What the exercise asks -> The answer should be an exact repeat of the stretch of material below from the line containing "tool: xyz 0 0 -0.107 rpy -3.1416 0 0" through the line containing "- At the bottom".

Data ->
►

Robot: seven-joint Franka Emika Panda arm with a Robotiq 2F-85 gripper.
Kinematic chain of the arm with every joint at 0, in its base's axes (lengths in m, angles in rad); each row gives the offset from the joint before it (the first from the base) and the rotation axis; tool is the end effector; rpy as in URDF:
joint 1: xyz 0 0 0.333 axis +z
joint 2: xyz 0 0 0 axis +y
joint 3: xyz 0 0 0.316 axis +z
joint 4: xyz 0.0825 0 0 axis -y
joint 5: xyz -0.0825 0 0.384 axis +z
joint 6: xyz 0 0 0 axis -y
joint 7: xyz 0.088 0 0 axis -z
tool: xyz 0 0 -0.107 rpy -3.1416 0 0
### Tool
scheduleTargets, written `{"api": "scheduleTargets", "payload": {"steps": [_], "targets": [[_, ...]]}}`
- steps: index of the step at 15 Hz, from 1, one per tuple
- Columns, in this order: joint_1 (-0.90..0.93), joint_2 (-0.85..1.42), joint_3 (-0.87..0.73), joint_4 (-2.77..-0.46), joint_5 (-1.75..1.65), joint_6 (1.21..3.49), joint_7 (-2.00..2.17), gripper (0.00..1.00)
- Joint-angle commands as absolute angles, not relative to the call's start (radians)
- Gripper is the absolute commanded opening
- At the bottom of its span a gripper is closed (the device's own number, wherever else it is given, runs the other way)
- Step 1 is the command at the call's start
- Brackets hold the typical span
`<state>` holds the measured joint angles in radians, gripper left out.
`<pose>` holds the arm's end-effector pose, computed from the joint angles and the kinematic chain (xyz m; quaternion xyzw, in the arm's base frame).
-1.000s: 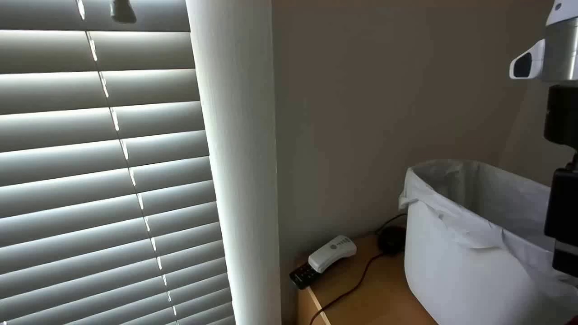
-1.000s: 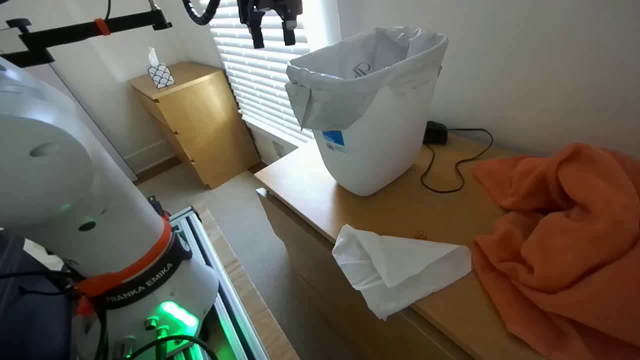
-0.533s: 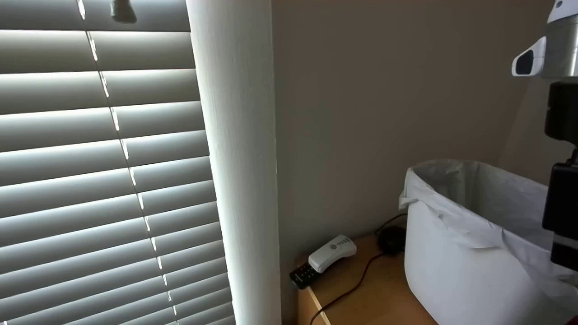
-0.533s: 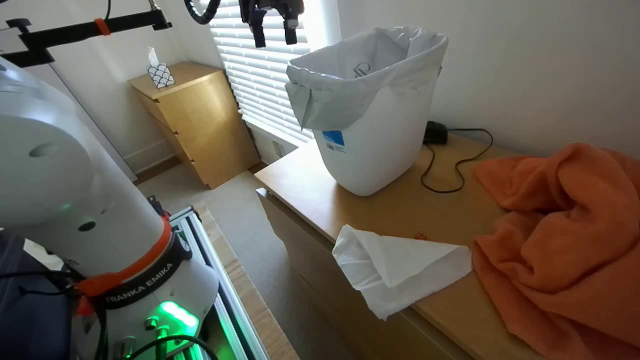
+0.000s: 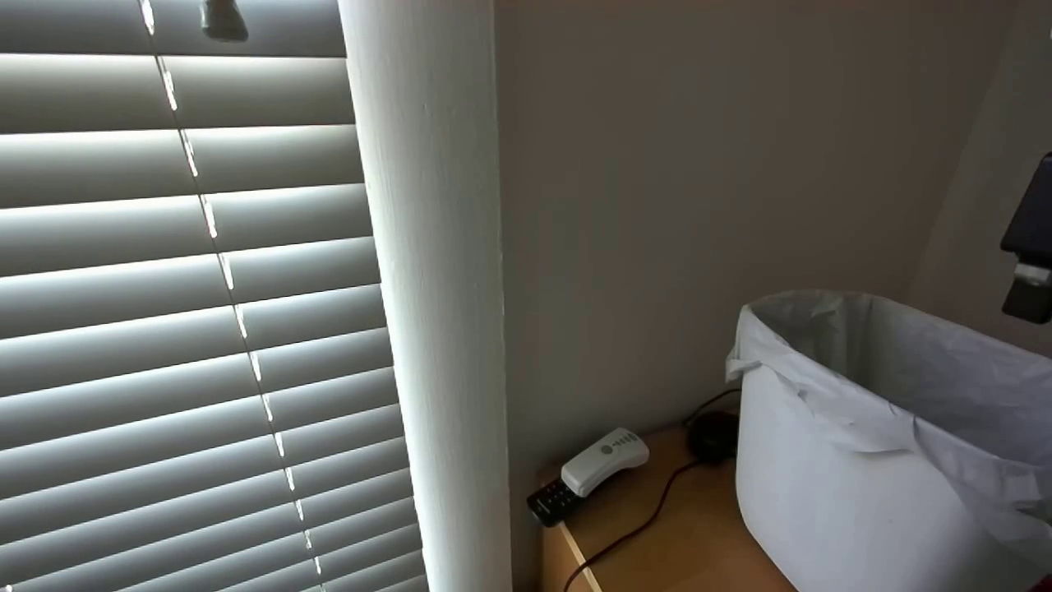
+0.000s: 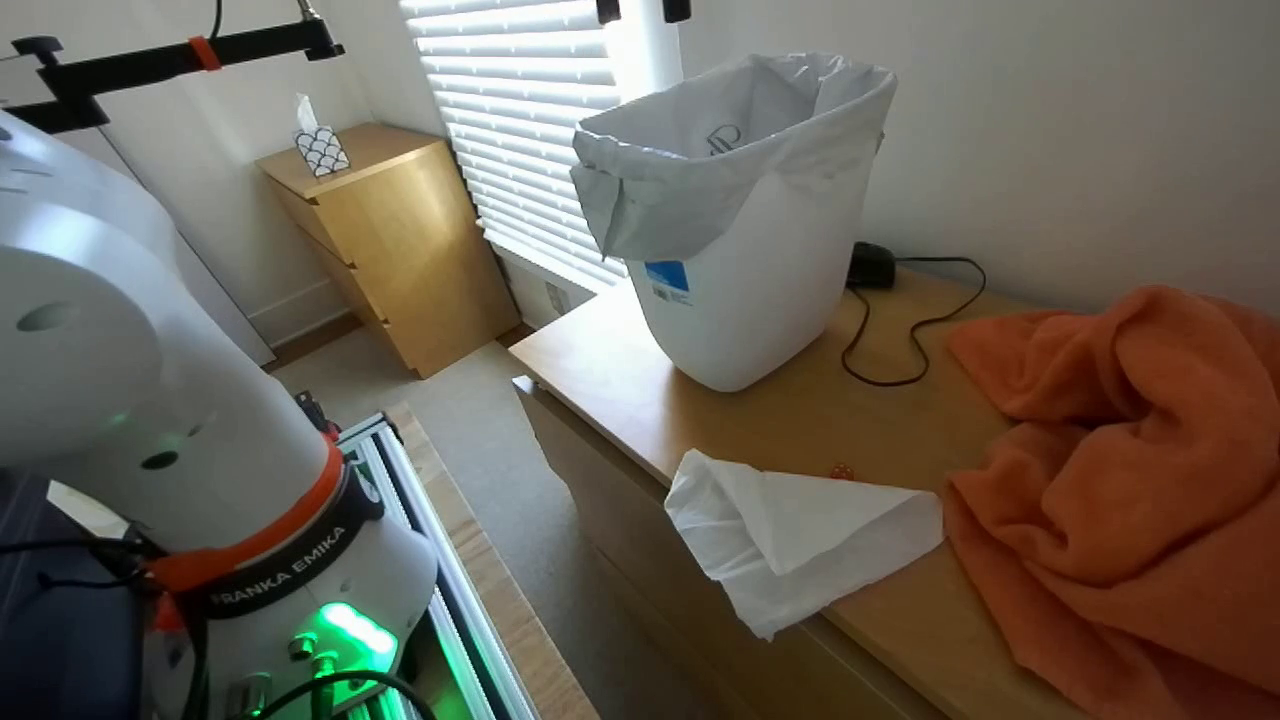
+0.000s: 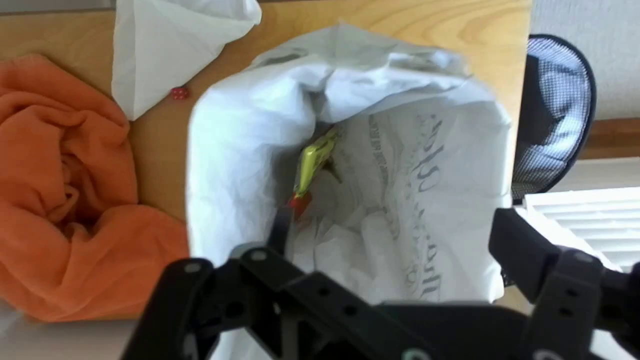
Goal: Rotate the white bin
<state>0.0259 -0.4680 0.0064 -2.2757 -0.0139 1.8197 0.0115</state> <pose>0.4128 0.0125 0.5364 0.9999 0.0117 0.0062 0.0081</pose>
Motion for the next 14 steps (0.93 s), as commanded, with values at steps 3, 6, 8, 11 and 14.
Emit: {"api": "scheduleTargets", "payload": {"steps": [3,6,8,11,14], "targets": [[-0.045,-0.445,-0.046,-2.294,-0.107,1.973,-0.039,1.0],[-0.058,-0.401,-0.074,-2.293,-0.097,2.024,-0.059,1.0],[-0.056,-0.369,-0.084,-2.289,-0.082,2.04,-0.073,1.0],[-0.062,-0.299,-0.091,-2.281,-0.083,2.075,-0.065,1.0],[-0.065,-0.257,-0.092,-2.277,-0.092,2.089,-0.078,1.0]]}}
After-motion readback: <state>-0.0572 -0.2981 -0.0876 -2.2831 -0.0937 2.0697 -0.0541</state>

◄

Task response ->
tool: xyz 0 0 -0.107 rpy -3.1416 0 0
### Tool
scheduleTargets, written `{"api": "scheduleTargets", "payload": {"steps": [_], "targets": [[_, ...]]}}`
- steps: index of the step at 15 Hz, from 1, one per tuple
- Columns, in this order: joint_1 (-0.90..0.93), joint_2 (-0.85..1.42), joint_3 (-0.87..0.73), joint_4 (-2.77..-0.46), joint_5 (-1.75..1.65), joint_6 (1.21..3.49), joint_7 (-2.00..2.17), gripper (0.00..1.00)
- Joint-angle commands as absolute angles, not relative to the call's start (radians)
- Gripper is the absolute commanded opening
- At the bottom of its span a gripper is closed (the device's own number, wherever else it is given, runs the other way)

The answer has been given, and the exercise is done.